Para poder diagramar alguna línea de solución, lo primero que debe lograrse es acuerdo en el diagnóstico, cosa de no partir desde el principio de conclusiones equivocadas. Es decir, la idea es asumir la realidad como tal, sin pecar de previsiones optimistas, que las más de las veces se tornan en frustraciones y en tener que salir corriendo a apagar incendios.
Nuestro país tiene un alto envejecimiento demográfico, comparable al de las naciones desarrolladas, solo que con finanzas muy precarias y una economía del Tercer Mundo, por lo que tenemos los dos elementos más críticos de la ecuación para estrechar nuestras posibilidades de maniobra y no ceder a la tentación de tejer soluciones en el aire que luego se derrumbarían como un castillo de naipes.
Por lo tanto, tal como se presenta el esquema actual, todo indica que no habrá suficientes recursos o financiamientos para una demanda en alza, sobre todo si tenemos en cuenta, entre otros condicionamientos, que mientras en 1996 había unas 700.000 pasividades, al cierre de este 2020 este número será de casi 800.000, con la previsión de unas 818.000 para 2024.
El desafío primario es el de lograr que los ingresos y egresos del sistema estén en situación de llegar a un equilibrio financiero, ante un lastre significativo en base a políticas que han tendido a incorporar pasividades, y es así que el incremento del alta de jubilados ha sido casi exponencial a partir de la Ley de Flexibilización Nº 18.395 de 2008, que derivó asimismo en un alza de jubilaciones por invalidez o incapacidad física.
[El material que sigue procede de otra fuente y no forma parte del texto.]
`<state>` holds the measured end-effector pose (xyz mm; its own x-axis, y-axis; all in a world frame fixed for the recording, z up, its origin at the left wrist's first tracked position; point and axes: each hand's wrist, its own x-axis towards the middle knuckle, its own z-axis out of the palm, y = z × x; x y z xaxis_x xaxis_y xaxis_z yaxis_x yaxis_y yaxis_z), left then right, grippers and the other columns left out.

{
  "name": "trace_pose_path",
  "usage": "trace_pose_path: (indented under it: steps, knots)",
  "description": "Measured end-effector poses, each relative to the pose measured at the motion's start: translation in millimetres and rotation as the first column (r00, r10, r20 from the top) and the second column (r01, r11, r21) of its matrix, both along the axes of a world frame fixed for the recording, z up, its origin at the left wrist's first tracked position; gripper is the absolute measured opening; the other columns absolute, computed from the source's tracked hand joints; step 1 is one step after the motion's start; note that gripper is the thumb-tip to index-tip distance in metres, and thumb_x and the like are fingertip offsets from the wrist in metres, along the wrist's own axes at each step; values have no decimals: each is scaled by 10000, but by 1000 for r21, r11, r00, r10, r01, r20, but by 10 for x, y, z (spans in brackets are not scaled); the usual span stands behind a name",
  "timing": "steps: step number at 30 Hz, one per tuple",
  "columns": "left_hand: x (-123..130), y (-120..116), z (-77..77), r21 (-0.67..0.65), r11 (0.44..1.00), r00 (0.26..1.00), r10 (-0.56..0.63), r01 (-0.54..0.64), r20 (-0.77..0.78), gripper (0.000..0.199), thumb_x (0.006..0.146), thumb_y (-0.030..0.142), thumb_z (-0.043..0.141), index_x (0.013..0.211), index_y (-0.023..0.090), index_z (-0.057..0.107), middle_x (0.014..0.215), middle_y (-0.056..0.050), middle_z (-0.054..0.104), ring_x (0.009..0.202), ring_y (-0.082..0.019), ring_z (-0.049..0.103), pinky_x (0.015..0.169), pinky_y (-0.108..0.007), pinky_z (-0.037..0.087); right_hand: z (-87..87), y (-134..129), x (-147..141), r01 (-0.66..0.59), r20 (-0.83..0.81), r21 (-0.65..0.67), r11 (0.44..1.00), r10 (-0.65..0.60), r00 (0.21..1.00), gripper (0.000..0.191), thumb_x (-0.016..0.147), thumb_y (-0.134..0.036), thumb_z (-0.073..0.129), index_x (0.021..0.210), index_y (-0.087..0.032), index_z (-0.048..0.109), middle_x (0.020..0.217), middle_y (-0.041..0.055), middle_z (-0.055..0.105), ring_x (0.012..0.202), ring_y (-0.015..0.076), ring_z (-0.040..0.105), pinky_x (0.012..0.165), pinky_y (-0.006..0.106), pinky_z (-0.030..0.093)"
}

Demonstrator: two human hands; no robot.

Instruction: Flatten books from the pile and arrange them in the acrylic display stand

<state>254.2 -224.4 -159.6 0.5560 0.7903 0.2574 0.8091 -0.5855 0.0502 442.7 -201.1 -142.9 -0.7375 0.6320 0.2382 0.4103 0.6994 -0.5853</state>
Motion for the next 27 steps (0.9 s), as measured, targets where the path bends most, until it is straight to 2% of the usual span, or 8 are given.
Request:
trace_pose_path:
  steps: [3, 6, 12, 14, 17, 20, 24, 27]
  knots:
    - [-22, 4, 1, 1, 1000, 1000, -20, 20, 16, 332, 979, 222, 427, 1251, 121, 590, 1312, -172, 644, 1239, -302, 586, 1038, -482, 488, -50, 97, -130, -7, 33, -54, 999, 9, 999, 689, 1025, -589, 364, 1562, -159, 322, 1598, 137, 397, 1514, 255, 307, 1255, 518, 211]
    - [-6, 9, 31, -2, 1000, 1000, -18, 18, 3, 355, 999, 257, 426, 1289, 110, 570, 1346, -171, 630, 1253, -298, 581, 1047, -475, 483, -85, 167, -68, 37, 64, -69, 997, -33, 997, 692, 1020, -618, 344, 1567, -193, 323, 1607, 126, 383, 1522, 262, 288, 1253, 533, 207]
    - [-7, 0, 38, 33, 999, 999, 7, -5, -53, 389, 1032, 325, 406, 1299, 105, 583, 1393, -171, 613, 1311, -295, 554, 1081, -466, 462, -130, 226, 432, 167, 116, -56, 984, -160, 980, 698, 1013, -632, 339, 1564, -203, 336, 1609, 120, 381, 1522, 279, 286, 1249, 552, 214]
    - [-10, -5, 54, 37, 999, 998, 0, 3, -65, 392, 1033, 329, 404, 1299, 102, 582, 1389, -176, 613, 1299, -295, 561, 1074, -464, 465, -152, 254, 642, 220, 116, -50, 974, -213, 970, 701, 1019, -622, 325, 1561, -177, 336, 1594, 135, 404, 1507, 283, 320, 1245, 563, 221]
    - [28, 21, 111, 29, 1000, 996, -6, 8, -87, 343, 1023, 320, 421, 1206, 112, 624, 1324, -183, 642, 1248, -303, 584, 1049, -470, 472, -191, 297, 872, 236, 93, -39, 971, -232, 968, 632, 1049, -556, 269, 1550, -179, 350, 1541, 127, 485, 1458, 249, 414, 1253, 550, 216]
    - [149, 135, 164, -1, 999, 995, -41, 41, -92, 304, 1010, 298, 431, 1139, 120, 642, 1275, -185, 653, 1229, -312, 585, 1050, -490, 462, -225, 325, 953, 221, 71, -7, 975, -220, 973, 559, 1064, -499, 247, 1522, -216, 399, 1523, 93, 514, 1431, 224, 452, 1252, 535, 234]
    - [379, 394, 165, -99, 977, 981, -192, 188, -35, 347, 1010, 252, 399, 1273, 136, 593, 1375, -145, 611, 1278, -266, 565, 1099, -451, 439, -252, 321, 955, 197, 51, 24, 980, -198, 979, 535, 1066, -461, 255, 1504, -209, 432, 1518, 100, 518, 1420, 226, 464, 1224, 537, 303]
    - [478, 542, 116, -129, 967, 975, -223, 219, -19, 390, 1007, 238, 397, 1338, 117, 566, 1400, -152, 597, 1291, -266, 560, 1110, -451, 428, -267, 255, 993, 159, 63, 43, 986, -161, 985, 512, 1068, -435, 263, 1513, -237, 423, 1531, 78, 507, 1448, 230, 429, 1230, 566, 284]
Ello por un lado ha tenido su impacto social positivo pero también su impacto financiero, en un acto voluntarista que no ha tenido la contrapartida de ingresos y tiende a aumentar el déficit, en tanto paralelamente hay una sobrevida muy larga en comparación con las edades mínimas jubilatorias. Un dato muy alentador en cuanto a la calidad y expectativa de vida, pero también contribuye a hacer crujir al sistema.
Por lo tanto, aunque el Uruguay alcanza muy buenos niveles en cobertura, suficiencia del sistema e indicadores sociales para los adultos mayores, en la actualidad los niveles de gastos en el sector son similares a los previos a la reforma de 1996 y ha ido en peligroso aumento, según se estima.
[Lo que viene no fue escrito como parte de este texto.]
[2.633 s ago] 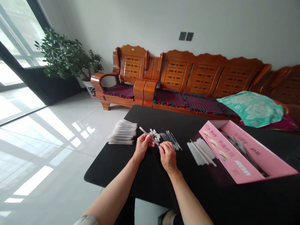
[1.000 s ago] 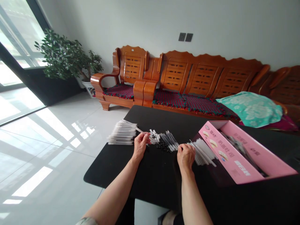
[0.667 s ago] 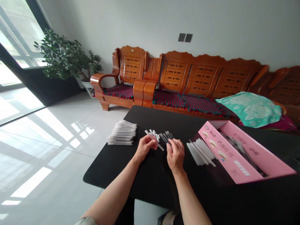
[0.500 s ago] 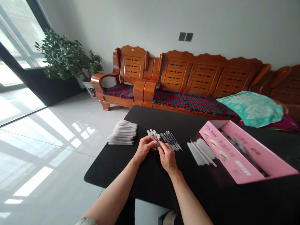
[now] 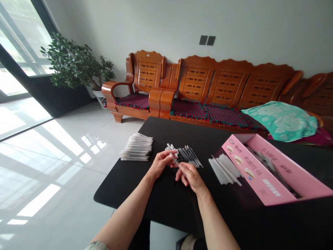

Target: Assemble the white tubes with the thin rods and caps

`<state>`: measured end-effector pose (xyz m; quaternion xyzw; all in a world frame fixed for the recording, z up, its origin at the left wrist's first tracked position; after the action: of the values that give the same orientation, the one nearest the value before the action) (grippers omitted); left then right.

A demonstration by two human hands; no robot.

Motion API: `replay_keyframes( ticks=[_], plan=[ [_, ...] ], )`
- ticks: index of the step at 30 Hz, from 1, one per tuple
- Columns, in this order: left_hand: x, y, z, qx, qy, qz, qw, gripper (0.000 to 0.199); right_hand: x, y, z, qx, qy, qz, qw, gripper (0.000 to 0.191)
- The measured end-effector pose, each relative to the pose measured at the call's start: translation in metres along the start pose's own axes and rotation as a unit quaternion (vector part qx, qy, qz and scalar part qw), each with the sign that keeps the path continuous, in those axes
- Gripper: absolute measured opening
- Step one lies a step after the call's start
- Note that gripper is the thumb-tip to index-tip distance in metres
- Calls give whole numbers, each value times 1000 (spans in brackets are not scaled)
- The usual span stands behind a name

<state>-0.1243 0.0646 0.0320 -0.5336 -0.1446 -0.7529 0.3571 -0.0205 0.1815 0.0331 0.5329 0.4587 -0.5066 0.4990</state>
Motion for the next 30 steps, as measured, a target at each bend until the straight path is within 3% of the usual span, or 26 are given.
replay_keyframes(
  ticks=[3,6,10,13,14,16,18,20,22,25,28,30],
  plan=[
    [-1,-1,-2,26,-3,1,1000,33,-1,0,-3,25,27,-24,999,42],
    [-2,-1,-4,59,2,-3,998,31,-6,-1,-3,73,146,-98,982,39],
    [-6,-2,-8,91,12,-3,996,32,-9,-1,4,143,367,-175,902,36],
    [-8,-2,-10,107,20,-5,994,33,-7,-2,9,172,428,-198,865,35],
    [-7,-2,-11,108,21,-4,994,33,-6,-3,9,170,415,-194,872,35],
    [-6,-2,-11,100,20,-1,995,33,-3,-4,8,145,335,-156,918,39],
    [-5,-2,-9,75,21,-2,997,32,0,-4,5,90,197,-91,972,45],
    [-3,-1,-5,45,27,-9,999,33,2,-3,3,26,63,-32,997,49],
    [-3,-1,-2,24,34,-20,999,33,2,0,1,-24,-19,2,1000,50],
    [-3,-1,0,16,32,-26,999,32,2,4,0,-58,-63,25,996,48],
    [-4,-1,-2,41,17,-15,999,32,0,2,-1,-13,-7,-7,1000,44],
    [-5,-2,-5,67,12,-9,998,33,-4,0,1,48,108,-69,991,42]
  ],
)
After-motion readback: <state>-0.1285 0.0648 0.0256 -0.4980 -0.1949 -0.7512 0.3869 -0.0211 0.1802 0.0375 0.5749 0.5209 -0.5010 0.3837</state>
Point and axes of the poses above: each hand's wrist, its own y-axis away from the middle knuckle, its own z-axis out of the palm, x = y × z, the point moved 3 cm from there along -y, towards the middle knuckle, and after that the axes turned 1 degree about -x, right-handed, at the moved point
En el aspecto demográfico evidentemente tenemos menos nacimientos y mayor expectativa de vida, lo que significa inequívocamente que estamos ante un envejecimiento de la población que implica desafíos a los que se llega con disponibilidad de recursos muy menguados y coberturas acotadas en diversas áreas relacionadas sobre todo con la seguridad social, con la productividad y con los requerimientos de recursos humanos y materiales.
Y por más que se dé vueltas en el asunto, reaparece como el eje de la cuestión la sustentabilidad del sistema de seguridad social ante el aumento de la población mayor, los recursos disponibles y las exigencias que se irán acentuando en lo que refiere al apoyo para atender la calidad de vida de este sector de población, que de una forma o de otra siempre recaerá sobre los actores activos del sistema.
Este es el quid de la cuestión, el dilema en la comisión de reforma del sistema, y es de esperar que los actores políticos de todos los partidos –una vez se tenga completo el estudio– estén a la altura del desafío, desprovistos de miradas cortoplacistas y descartando intereses político-ideológicos. Es menester que busquen consensos para que se conciba una salida razonable y así desactivar el reloj de la bomba de tiempo del sistema.